I wanna get off phosphor's wild ride lol
 
This is going to come from someone who has been in the position of a lot of people here several years ago, and I want to share something simple that has helped me greater than any other form of treatment -- exercise.

I'm sure many of you have heard this before but it's damn true and is by far the best treatment to depression or just being in a shitty mood. By doing some exercise you enjoy (running, biking, swimming, weights -- anything) at least 6 days a week for 45-60 minutes, you'll look better, feel better, have more energy, and ultimately have a more positive outlook on life. No matter the season, get out and move and get the sunlight on your skin. We're all animals at the end of the day and need to be active to be and feel natural and positive. Even if it's cold or the weather is bad, who cares -- go out and do it anyways and avoid finding excuses for why you shouldn't do it. On top of this, working out is a way to pump out built up negative energy and relieve stress.

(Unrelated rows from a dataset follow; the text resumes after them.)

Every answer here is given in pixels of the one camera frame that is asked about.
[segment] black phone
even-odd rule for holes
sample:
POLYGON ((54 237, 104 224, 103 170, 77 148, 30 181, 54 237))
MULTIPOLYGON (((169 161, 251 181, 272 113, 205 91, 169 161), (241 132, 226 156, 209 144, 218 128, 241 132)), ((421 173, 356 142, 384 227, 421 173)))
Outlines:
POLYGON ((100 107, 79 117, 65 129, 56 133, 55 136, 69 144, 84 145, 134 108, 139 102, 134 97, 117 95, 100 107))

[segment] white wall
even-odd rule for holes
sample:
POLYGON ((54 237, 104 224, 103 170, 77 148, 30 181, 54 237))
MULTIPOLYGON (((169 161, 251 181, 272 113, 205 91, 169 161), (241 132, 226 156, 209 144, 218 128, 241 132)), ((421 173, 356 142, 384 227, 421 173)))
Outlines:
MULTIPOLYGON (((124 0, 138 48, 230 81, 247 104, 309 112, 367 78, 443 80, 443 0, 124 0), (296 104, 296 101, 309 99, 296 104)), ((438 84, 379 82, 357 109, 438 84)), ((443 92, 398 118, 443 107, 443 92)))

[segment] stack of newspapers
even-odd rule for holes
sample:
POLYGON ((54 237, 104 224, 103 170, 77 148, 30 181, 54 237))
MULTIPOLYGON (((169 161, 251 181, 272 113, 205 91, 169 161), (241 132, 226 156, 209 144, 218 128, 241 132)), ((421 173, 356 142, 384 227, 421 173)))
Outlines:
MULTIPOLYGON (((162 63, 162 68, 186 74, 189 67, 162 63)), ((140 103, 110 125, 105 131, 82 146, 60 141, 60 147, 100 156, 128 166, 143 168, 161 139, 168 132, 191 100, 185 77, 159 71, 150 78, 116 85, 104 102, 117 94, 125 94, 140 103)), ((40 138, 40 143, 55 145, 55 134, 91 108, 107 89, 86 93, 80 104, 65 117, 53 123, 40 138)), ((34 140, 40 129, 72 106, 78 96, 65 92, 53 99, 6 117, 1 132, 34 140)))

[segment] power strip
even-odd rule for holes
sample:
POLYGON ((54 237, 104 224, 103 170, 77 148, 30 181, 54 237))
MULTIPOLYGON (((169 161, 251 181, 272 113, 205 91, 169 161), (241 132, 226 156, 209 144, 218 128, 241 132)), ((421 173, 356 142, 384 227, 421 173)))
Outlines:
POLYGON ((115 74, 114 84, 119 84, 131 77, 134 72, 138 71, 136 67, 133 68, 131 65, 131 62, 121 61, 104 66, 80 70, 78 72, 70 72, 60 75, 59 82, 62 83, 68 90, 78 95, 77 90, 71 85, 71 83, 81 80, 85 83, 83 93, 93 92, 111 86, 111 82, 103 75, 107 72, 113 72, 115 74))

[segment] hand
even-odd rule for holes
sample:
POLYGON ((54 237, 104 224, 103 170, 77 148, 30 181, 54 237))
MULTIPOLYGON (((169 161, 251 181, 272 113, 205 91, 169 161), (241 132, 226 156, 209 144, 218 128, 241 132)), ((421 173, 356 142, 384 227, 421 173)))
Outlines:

Basically, get moving and keep at it. Walking, running, swimming, hiking -- whatever you want to do. Yes you might be sore as hell some days, or might not be able to get up the stairs properly the next day. But both of these are far better than living inside of your head.

In any case, this phase of your life will pass. Just hang in there and work on it, baby steps.
 
I don't have anything specific to complain about at the moment. I'm just feeling persistently low about the sad state of my nonexistent social life as real-life endeavors continue to go nowhere, online dating is literally a waste of 10+ hours of my free time weekly, and even my meager online social presence has been steadily shrinking by shit like being banned from Smogon Discord for no reason not to mention ostracized from other communities of recent too. I'm just increasingly unable to motivate myself to do anything but agonize over my crippling loneliness and social isolation, yet it feels entirely out of my control at this point. I try and it just doesn't matter. Ultimately, you can't force other people to like you.
 
I feel myself starting to slip. I think COVID is starting to get to me more than it has been.... I’m currently furloughed and for the first time since like, 2016 I don’t know what my next step is. I thought I was going to wait things out and go back to my job but now I don’t even want to. I miss seeing my friends, I miss seeing people’s faces without masks on, I miss going out to bars, I miss going to games with my dad. Just needed to talk out loud I guess. I hate interviewing, it’s a stressful waiting game. This all just fucking sucks.
 
i have a long history of depression. felt better the last year and a half or so. considered my self no longer depressed, honestly. the last couple months the COVID stuff, isolation, loneliness, etc has really weighed heavily on me. i miss having a life. it was hard to get to where i got after being so depressed for so long, and nobody ever told me that once i got better there was a chance everything could go back to shit.

i edited my original post since there were too many personal details.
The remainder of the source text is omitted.